What is expected: From the line containing "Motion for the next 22" through the last line of the entries below, repeat each line word for word and leave out the rest.

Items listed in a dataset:

-------------------------

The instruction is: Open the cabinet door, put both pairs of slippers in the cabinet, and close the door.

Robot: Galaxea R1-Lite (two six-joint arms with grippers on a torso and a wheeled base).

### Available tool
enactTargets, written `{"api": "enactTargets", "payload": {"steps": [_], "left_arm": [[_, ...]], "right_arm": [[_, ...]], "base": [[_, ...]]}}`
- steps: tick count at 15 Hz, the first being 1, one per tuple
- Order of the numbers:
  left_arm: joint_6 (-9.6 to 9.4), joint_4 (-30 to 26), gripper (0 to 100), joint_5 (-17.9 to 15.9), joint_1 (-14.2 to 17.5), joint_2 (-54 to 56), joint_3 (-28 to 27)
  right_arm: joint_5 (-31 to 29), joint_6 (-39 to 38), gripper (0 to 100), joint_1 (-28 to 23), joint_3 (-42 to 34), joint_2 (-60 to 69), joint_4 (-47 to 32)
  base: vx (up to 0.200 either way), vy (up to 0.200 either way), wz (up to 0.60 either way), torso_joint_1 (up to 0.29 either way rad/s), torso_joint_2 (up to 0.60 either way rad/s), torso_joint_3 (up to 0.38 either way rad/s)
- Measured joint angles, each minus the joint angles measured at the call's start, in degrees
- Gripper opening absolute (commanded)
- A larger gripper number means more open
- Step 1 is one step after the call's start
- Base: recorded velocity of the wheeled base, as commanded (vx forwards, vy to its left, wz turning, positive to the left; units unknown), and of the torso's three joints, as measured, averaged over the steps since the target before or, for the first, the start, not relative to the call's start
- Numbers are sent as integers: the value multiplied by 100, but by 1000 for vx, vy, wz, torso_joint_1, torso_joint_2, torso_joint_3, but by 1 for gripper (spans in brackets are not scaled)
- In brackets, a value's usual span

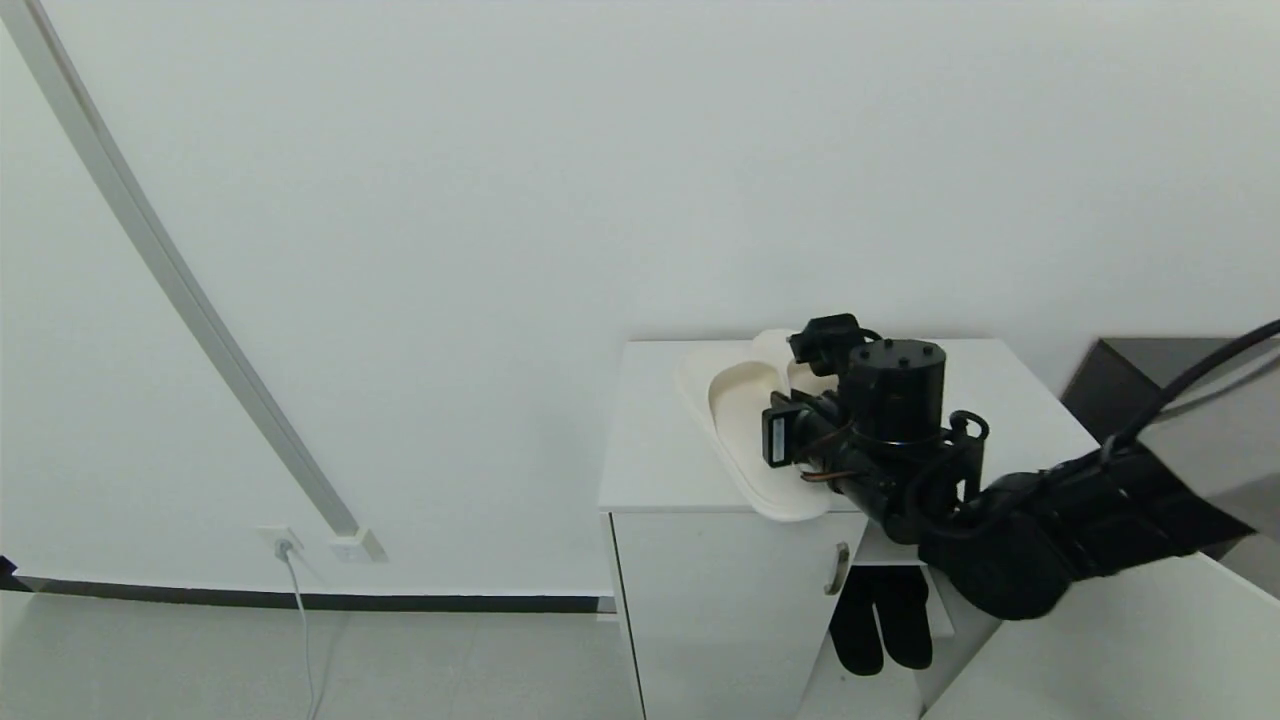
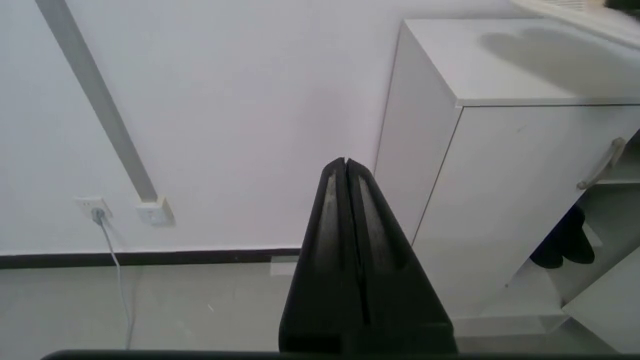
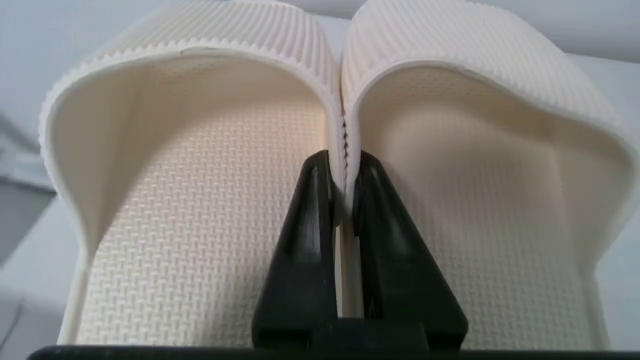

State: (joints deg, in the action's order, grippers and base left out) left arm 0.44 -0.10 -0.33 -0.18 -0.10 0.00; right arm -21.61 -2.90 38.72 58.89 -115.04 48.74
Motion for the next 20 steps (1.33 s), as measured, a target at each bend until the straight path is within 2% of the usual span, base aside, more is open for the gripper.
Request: {"api": "enactTargets", "payload": {"steps": [4,7,8,18,20], "left_arm": [[-1,2,0,0,0,0,0],[-11,0,0,-2,0,0,0],[-12,0,0,-2,0,0,0],[-12,0,0,0,0,0,0],[-11,0,0,0,0,0,0]], "right_arm": [[969,11,0,238,-1334,1223,-73],[2047,33,0,152,-1849,2031,-621],[2232,37,0,105,-1929,2235,-763],[2287,173,0,152,-2147,2627,-847],[2292,184,0,160,-2182,2632,-845]], "base": [[0,0,0,0,0,0],[0,0,0,0,0,0],[0,0,0,0,0,0],[0,0,0,0,0,0],[-200,0,0,5,0,0]]}}
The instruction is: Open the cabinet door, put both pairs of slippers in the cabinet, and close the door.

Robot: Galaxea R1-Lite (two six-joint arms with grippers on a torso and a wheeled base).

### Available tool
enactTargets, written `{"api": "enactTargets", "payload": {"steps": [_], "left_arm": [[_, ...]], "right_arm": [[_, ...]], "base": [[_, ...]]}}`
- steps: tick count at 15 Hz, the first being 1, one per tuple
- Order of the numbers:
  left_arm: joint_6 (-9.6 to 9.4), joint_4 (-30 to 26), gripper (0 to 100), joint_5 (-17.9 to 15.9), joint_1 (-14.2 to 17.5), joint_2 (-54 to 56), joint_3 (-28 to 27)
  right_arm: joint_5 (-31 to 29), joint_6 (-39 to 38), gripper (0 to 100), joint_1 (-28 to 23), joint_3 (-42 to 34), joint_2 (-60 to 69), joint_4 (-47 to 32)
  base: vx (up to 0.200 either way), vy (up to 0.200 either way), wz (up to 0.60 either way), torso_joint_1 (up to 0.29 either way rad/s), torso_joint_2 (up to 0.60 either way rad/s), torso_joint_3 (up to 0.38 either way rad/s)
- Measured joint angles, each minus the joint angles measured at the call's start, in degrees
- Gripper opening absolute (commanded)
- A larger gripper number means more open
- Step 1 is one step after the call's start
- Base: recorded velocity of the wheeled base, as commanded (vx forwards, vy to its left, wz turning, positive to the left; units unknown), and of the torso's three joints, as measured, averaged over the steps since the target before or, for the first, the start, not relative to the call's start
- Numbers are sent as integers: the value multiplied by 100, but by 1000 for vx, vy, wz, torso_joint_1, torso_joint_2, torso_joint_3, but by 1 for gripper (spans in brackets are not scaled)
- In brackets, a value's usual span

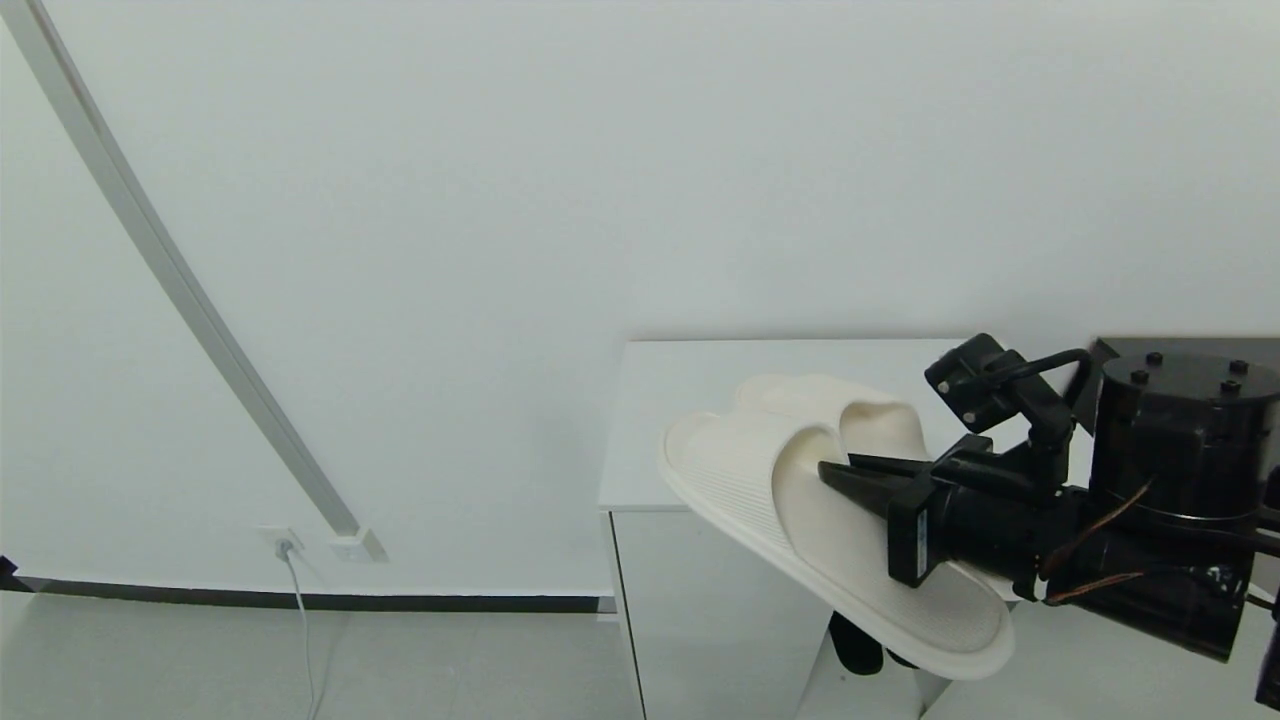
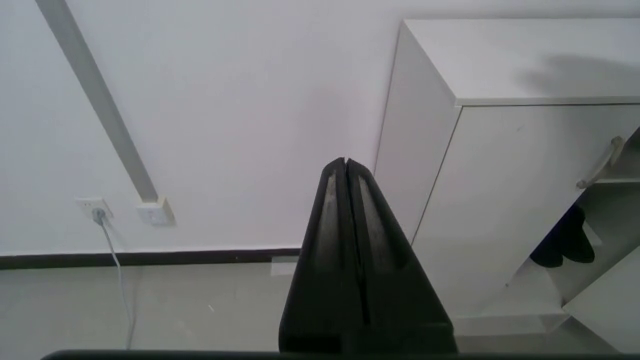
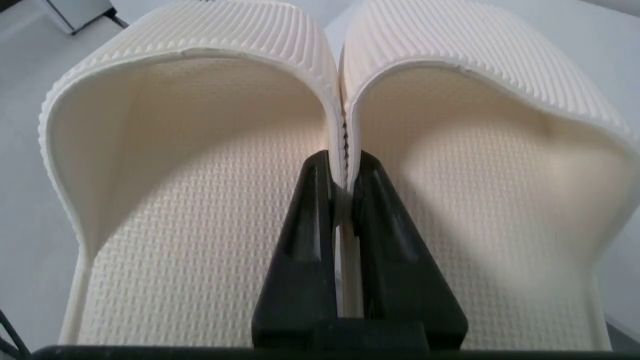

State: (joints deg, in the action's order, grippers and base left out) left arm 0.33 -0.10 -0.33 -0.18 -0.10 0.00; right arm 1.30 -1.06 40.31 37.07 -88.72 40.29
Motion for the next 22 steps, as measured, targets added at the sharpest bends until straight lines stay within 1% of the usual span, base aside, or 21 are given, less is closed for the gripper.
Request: {"api": "enactTargets", "payload": {"steps": [5,7,22], "left_arm": [[0,0,0,0,0,0,0],[-4,0,0,0,-4,0,0],[-30,0,0,-10,0,0,0]], "right_arm": [[0,124,0,4,-45,-11,11],[-2,251,0,-5,-72,-15,35],[0,360,0,0,-172,-22,46]], "base": [[-200,0,0,-6,2,3],[0,0,0,0,0,0],[0,0,0,0,0,0]]}}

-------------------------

Worked solution:
Motion for the next 22 steps, as measured, targets added at the sharpest bends until straight lines stay within 1% of the usual span, base aside, or 21 are given, less is closed for the gripper.
Request: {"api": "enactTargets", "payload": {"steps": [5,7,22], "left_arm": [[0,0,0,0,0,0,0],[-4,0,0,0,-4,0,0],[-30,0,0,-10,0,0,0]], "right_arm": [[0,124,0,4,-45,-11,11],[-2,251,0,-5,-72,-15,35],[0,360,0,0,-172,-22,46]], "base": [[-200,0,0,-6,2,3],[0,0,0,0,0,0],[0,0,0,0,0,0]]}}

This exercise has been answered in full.